When Walton heard about Furlough’s arrest, she flushed down the toilet the remainder of the cocaine she had been selling for Furlough. As a result of not being able to sell those drugs, she still owed Furlough several thousand dollars. Sometime in mid-October 2006, Beard visited Walton to try to collect on the debt. Although Walton was unable to pay back the debt at that time, Beard proposed an arrangement under which Walton could work off the debt by selling drugs that Beard began to supply her. Walton employed Shawn Klatt to help her sell the drugs, but at some point Klatt informed Walton that the drugs she had given him were stolen and he was thus unable to pay the $1,000 he owed her. When Walton told Beard about the shortfall on November 3, 2006, Beard, his brother, and Walton all went to Klatt’s house to attempt to collect on the debt. After leaving the house, they were stopped by officers from the Menominee Sheriffs Department and arrested. Beard was questioned but denied any involvement in Furlough’s drug conspiracy, claiming instead that he traveled to Menominee because he liked to go fishing and meet women. A search of Walton’s house following the arrest uncovered a quantity of cocaine that she testified was given to her by Beard.

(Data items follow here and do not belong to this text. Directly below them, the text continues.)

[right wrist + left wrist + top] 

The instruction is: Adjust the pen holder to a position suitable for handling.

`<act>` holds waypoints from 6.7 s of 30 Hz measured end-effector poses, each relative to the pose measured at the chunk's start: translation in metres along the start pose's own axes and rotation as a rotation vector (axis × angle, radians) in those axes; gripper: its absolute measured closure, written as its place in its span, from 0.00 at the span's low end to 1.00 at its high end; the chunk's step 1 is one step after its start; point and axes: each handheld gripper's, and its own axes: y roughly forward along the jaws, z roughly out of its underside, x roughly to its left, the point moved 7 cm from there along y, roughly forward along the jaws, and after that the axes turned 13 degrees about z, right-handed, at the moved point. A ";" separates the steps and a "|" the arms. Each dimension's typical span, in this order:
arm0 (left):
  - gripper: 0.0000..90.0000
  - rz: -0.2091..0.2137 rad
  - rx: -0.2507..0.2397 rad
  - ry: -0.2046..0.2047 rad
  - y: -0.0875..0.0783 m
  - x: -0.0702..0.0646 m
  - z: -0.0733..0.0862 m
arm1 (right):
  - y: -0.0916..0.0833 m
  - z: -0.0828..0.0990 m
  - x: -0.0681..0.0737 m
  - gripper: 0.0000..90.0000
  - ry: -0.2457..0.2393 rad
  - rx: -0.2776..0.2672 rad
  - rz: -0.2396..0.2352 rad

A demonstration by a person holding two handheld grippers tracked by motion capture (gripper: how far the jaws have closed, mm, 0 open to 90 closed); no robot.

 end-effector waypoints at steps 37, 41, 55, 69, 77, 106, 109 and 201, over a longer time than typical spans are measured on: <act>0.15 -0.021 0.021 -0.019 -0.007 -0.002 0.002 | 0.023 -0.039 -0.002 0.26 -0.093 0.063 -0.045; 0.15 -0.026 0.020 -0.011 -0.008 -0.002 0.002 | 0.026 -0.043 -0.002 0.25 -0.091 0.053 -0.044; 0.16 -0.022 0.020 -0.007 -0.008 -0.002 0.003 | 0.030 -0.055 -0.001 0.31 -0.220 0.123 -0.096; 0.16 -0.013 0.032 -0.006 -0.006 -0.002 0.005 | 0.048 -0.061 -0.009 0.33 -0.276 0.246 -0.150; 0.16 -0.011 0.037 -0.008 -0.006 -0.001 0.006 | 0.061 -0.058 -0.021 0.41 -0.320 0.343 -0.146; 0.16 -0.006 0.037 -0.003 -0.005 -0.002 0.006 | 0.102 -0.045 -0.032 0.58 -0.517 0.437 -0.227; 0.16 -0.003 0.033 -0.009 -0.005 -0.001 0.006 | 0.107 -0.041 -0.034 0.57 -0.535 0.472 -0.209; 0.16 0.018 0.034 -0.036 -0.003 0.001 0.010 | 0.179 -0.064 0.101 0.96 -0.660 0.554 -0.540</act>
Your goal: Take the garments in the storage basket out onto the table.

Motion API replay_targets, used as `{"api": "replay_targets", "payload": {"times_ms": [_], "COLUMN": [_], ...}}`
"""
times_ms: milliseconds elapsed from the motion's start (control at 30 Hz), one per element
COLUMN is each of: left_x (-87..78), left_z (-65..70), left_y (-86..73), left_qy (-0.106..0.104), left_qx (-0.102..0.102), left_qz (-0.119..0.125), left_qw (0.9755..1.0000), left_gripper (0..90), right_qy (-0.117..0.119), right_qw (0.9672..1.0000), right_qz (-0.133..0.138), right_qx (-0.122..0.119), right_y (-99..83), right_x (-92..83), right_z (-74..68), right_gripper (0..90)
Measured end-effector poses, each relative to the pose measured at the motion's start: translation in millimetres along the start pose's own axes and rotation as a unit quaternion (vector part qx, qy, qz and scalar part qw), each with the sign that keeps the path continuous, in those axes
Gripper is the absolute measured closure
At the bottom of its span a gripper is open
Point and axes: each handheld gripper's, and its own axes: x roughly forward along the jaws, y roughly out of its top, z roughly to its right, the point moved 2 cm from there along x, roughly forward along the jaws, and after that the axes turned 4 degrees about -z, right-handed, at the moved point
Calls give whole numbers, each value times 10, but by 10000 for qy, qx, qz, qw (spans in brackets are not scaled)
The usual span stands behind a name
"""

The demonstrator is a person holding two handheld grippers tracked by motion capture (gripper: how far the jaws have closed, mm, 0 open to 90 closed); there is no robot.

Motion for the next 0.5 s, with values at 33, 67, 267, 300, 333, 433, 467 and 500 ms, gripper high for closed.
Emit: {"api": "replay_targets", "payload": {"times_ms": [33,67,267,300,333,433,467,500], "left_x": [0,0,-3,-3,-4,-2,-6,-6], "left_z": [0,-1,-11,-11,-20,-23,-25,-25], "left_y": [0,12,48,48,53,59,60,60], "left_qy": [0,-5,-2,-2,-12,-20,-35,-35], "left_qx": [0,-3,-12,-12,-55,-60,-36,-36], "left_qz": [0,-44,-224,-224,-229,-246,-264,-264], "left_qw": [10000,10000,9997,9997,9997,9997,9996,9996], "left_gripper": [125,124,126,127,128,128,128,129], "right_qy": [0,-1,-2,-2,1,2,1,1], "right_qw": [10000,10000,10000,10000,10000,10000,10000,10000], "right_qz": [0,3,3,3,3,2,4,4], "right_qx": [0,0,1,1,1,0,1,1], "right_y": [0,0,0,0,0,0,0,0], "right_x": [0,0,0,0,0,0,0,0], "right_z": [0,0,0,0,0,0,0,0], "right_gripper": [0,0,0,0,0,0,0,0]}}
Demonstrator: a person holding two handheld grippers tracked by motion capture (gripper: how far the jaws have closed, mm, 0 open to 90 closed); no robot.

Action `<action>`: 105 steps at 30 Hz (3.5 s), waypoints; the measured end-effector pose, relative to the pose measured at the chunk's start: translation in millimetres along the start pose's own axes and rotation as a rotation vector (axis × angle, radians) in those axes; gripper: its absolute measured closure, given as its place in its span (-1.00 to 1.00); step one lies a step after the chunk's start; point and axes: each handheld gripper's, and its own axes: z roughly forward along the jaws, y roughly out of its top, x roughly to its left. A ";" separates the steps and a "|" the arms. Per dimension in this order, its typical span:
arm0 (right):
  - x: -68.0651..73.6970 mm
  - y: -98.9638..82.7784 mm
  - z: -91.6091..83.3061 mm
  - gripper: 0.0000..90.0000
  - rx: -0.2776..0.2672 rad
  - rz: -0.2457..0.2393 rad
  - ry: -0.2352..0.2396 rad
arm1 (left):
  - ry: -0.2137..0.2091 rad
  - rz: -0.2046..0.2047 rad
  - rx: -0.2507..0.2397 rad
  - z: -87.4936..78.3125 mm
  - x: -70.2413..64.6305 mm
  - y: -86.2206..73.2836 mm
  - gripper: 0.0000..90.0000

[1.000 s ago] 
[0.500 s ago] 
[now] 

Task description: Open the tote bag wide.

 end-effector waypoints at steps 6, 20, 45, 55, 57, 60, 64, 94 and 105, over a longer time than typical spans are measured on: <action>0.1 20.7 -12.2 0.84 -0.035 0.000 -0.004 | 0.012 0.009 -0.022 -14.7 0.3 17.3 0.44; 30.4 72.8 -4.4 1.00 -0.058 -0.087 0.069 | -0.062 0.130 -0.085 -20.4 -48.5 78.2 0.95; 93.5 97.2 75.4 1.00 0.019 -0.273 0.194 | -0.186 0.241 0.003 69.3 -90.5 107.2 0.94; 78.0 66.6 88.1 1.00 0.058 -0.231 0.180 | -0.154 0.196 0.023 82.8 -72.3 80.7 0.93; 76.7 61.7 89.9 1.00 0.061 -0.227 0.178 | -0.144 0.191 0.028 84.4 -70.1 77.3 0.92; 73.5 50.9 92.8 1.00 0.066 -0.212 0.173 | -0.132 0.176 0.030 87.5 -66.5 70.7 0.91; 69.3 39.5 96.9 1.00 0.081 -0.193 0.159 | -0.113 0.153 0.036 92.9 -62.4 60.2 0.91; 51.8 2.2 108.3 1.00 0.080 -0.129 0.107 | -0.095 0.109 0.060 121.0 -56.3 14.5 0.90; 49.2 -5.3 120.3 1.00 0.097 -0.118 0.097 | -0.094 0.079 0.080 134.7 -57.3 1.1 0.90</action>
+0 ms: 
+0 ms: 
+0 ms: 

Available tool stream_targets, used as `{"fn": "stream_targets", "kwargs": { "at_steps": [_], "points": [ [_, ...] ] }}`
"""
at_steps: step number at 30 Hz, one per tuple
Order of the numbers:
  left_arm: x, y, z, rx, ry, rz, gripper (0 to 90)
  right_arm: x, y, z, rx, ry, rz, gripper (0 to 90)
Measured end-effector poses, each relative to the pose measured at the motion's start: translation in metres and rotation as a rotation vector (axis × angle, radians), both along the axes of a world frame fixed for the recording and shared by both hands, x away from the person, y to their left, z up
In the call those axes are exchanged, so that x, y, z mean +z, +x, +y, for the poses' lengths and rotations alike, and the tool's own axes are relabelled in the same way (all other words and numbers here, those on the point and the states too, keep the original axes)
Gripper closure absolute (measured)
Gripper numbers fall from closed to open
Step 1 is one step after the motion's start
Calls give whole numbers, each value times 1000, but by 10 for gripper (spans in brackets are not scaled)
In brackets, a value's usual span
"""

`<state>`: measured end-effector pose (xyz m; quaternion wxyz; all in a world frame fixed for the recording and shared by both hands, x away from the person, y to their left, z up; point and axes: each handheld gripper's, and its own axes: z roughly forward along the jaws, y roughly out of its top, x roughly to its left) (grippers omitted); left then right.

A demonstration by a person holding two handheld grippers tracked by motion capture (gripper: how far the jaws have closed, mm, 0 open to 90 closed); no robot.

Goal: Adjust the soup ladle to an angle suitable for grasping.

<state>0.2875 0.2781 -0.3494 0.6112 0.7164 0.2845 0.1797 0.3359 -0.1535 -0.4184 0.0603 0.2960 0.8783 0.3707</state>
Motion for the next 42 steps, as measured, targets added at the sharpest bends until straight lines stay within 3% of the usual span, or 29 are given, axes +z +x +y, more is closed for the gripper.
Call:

Beard was indicted on February 27,. 2007, on one count of conspiracy to distribute and to possess with intent to distribute controlled substances. At trial, the government proved the facts recounted above. When the prosecution attempted to introduce evidence obtained during the search of the Greens’ house, defense counsel objected on the grounds that Beard was not involved in the conspiracy at the time of the search. The government responded that there was still an ongoing conspiracy at the time, testimony about what was found during the search is illustrative of the scope of the conspiracy, and Turnbo’s role demonstrated the extent of Beard’s involvement in the conspiracy. The court overruled the objection and admitted the evidence.

Beard also objected to the introduction of the unindicted drug-related activities he engaged in with Walton starting in mid-October 2006. The prosecution argued that the evidence was admissible under Rule 404(b) because it tended to show *203 Beard’s intent to be a drug dealer, his familiarity with other participants in the conspiracy, and his absence of mistake in being in Menominee. At one point during the lengthy sidebar discussing the issue, counsel for Beard stated, “I know the involvement with [Walton] can be used for intent.” The parties and the court agreed that any mention of guns would be excluded, and when the district court asked Beard’s counsel whether he “still ha[d] a 404(b) objection,” counsel responded, “No, Your Honor. Keep the guns out and the drug issue out.” The disputed testimony was given, and, at its conclusion, the district court gave a limiting instruction, which it later repeated at the end of trial. The jury subsequently returned a verdict of guilty.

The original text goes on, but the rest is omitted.